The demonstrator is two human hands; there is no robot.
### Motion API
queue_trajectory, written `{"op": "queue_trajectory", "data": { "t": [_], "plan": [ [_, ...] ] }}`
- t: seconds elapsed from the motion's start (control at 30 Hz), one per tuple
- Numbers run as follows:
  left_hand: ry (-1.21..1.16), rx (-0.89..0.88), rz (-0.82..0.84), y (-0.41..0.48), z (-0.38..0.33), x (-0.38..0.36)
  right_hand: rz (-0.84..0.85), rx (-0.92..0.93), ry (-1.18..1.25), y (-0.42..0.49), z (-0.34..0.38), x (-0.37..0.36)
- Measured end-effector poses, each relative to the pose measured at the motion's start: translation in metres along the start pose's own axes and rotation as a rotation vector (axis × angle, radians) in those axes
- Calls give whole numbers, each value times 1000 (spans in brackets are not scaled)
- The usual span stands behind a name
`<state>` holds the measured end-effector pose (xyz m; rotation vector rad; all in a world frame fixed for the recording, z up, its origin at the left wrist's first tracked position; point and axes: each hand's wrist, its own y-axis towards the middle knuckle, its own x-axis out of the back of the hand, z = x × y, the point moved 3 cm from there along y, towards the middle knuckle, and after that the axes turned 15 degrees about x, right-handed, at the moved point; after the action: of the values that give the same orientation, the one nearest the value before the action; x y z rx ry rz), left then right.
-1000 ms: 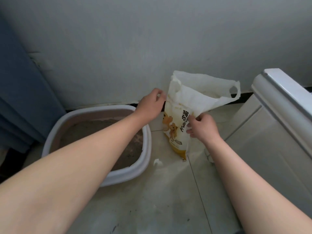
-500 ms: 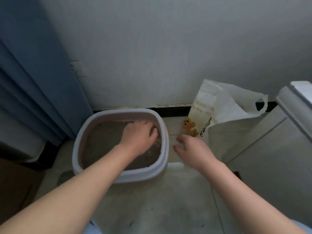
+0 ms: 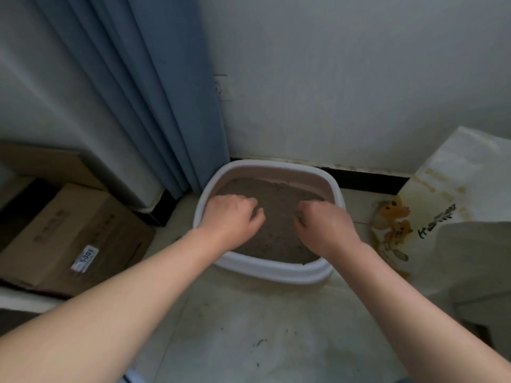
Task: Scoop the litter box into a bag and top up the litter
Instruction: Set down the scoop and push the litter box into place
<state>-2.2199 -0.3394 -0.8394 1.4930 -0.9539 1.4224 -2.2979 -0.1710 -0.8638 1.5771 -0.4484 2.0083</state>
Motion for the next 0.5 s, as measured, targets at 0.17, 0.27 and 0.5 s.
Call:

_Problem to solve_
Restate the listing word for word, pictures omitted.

_Response below_
The demonstrator is two human hands; there is no robot.
### Motion API
queue_trajectory, written `{"op": "queue_trajectory", "data": { "t": [_], "plan": [ [_, ...] ] }}`
- t: seconds elapsed from the motion's start (control at 30 Hz), one per tuple
- Numbers run as follows:
  left_hand: ry (-1.21..1.16), rx (-0.89..0.88), rz (-0.82..0.84), y (-0.41..0.48), z (-0.38..0.33), x (-0.38..0.36)
  right_hand: rz (-0.84..0.85), rx (-0.92..0.93), ry (-1.18..1.25), y (-0.42..0.49), z (-0.34..0.38), x (-0.37..0.36)
- Measured end-effector poses, each relative to the pose measured at the motion's start: translation in metres along the start pose's own axes and rotation as a rotation vector (axis × angle, radians) in those axes
- Calls give whole numbers, each value times 1000 (spans in brackets are not scaled)
- The usual span stands behind a name
`<state>` holds the measured end-effector pose (xyz m; rotation vector rad; all in a world frame fixed for the recording, z up, its origin at the left wrist's first tracked position; point and axes: each hand's wrist, its own y-axis towards the middle knuckle, its own x-axis out of the back of the hand, z = x × y, the point moved 3 cm from there along y, towards the middle knuckle, and after that the axes turned 15 degrees about x, right-handed, at the moved point; after the action: of the values that give the same orientation, the one nearest the value before the action; x y z rx ry rz), left then right.
-1000 ms: 
-500 ms: 
+0 ms: 
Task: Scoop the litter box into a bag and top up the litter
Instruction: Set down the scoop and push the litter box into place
<state>-2.2199 -0.3394 -0.8394 1.4930 -0.9539 1.4224 -2.2979 -0.1710 -0.8638 1.5771 -0.4484 2.0083</state>
Motion for the next 0.5 s, as measured, targets at 0.17, 0.27 and 0.5 s.
Call:

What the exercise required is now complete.